COLLECTED DATA:

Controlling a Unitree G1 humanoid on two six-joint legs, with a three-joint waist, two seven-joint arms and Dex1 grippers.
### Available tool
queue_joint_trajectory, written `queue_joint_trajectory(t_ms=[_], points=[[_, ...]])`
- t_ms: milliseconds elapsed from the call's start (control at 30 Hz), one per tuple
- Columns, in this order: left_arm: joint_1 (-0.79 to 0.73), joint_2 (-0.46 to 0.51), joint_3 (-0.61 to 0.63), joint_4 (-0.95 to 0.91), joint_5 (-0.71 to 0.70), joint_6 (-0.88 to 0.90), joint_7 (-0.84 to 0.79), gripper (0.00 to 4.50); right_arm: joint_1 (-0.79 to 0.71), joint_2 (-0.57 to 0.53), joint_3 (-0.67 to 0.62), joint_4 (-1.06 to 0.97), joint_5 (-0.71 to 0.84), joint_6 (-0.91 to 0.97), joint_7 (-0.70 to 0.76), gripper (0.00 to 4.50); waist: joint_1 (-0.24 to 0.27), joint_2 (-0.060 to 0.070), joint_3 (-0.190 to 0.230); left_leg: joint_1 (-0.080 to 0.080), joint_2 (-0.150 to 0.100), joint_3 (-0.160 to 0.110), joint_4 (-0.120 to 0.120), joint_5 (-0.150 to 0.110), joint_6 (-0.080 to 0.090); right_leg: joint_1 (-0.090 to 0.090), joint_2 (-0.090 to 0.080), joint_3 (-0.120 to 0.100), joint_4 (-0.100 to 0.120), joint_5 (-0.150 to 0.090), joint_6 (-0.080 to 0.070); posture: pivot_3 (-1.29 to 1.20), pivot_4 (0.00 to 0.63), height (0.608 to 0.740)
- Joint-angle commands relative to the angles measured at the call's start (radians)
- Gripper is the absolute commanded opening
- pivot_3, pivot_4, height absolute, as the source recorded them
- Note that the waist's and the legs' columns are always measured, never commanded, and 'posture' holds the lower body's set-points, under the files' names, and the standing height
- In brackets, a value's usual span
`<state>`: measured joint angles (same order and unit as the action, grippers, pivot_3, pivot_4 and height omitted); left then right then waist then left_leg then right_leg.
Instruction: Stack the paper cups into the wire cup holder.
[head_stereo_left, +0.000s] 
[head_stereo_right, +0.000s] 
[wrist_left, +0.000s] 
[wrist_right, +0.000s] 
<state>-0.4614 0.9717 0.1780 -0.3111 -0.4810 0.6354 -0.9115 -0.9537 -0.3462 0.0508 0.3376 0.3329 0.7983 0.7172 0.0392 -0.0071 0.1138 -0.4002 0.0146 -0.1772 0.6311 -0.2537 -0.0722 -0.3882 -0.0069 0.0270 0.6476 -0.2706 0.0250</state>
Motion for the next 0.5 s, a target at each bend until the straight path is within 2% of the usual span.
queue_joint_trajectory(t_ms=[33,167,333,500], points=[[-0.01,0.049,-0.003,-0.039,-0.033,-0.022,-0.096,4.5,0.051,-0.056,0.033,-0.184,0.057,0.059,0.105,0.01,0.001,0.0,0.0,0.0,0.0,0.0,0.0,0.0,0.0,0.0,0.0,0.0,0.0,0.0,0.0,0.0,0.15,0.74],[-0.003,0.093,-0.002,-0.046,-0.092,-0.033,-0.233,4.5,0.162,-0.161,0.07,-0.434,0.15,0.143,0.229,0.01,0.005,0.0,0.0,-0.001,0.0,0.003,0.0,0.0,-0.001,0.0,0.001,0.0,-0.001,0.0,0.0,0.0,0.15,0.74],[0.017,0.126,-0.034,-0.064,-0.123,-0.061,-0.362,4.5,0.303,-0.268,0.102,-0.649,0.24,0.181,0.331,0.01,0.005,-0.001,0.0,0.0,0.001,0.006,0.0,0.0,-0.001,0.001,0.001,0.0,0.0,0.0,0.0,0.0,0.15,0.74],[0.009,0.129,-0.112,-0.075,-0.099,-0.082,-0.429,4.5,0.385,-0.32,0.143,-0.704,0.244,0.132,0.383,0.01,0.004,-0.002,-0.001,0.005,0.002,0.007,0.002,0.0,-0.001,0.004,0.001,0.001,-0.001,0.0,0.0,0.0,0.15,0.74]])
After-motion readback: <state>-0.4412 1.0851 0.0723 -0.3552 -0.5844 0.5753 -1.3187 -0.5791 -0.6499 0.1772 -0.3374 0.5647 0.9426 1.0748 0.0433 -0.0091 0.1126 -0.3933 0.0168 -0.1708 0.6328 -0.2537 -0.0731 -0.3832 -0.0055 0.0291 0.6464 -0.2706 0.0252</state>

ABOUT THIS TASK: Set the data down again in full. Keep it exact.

RESPONSE AREA:
Controlling a Unitree G1 humanoid on two six-joint legs, with a three-joint waist, two seven-joint arms and Dex1 grippers.
### Available tool
queue_joint_trajectory, written `queue_joint_trajectory(t_ms=[_], points=[[_, ...]])`
- t_ms: milliseconds elapsed from the call's start (control at 30 Hz), one per tuple
- Columns, in this order: left_arm: joint_1 (-0.79 to 0.73), joint_2 (-0.46 to 0.51), joint_3 (-0.61 to 0.63), joint_4 (-0.95 to 0.91), joint_5 (-0.71 to 0.70), joint_6 (-0.88 to 0.90), joint_7 (-0.84 to 0.79), gripper (0.00 to 4.50); right_arm: joint_1 (-0.79 to 0.71), joint_2 (-0.57 to 0.53), joint_3 (-0.67 to 0.62), joint_4 (-1.06 to 0.97), joint_5 (-0.71 to 0.84), joint_6 (-0.91 to 0.97), joint_7 (-0.70 to 0.76), gripper (0.00 to 4.50); waist: joint_1 (-0.24 to 0.27), joint_2 (-0.060 to 0.070), joint_3 (-0.190 to 0.230); left_leg: joint_1 (-0.080 to 0.080), joint_2 (-0.150 to 0.100), joint_3 (-0.160 to 0.110), joint_4 (-0.120 to 0.120), joint_5 (-0.150 to 0.110), joint_6 (-0.080 to 0.090); right_leg: joint_1 (-0.090 to 0.090), joint_2 (-0.090 to 0.080), joint_3 (-0.120 to 0.100), joint_4 (-0.100 to 0.120), joint_5 (-0.150 to 0.090), joint_6 (-0.080 to 0.070); posture: pivot_3 (-1.29 to 1.20), pivot_4 (0.00 to 0.63), height (0.608 to 0.740)
- Joint-angle commands relative to the angles measured at the call's start (radians)
- Gripper is the absolute commanded opening
- pivot_3, pivot_4, height absolute, as the source recorded them
- Note that the waist's and the legs' columns are always measured, never commanded, and 'posture' holds the lower body's set-points, under the files' names, and the standing height
- In brackets, a value's usual span
`<state>`: measured joint angles (same order and unit as the action, grippers, pivot_3, pivot_4 and height omitted); left then right then waist then left_leg then right_leg.
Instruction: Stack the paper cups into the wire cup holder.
[head_stereo_left, +0.000s] 
[head_stereo_right, +0.000s] 
[wrist_left, +0.000s] 
[wrist_right, +0.000s] 
<state>-0.4614 0.9717 0.1780 -0.3111 -0.4810 0.6354 -0.9115 -0.9537 -0.3462 0.0508 0.3376 0.3329 0.7983 0.7172 0.0392 -0.0071 0.1138 -0.4002 0.0146 -0.1772 0.6311 -0.2537 -0.0722 -0.3882 -0.0069 0.0270 0.6476 -0.2706 0.0250</state>
Motion for the next 0.5 s, a target at each bend until the straight path is within 2% of the usual span.
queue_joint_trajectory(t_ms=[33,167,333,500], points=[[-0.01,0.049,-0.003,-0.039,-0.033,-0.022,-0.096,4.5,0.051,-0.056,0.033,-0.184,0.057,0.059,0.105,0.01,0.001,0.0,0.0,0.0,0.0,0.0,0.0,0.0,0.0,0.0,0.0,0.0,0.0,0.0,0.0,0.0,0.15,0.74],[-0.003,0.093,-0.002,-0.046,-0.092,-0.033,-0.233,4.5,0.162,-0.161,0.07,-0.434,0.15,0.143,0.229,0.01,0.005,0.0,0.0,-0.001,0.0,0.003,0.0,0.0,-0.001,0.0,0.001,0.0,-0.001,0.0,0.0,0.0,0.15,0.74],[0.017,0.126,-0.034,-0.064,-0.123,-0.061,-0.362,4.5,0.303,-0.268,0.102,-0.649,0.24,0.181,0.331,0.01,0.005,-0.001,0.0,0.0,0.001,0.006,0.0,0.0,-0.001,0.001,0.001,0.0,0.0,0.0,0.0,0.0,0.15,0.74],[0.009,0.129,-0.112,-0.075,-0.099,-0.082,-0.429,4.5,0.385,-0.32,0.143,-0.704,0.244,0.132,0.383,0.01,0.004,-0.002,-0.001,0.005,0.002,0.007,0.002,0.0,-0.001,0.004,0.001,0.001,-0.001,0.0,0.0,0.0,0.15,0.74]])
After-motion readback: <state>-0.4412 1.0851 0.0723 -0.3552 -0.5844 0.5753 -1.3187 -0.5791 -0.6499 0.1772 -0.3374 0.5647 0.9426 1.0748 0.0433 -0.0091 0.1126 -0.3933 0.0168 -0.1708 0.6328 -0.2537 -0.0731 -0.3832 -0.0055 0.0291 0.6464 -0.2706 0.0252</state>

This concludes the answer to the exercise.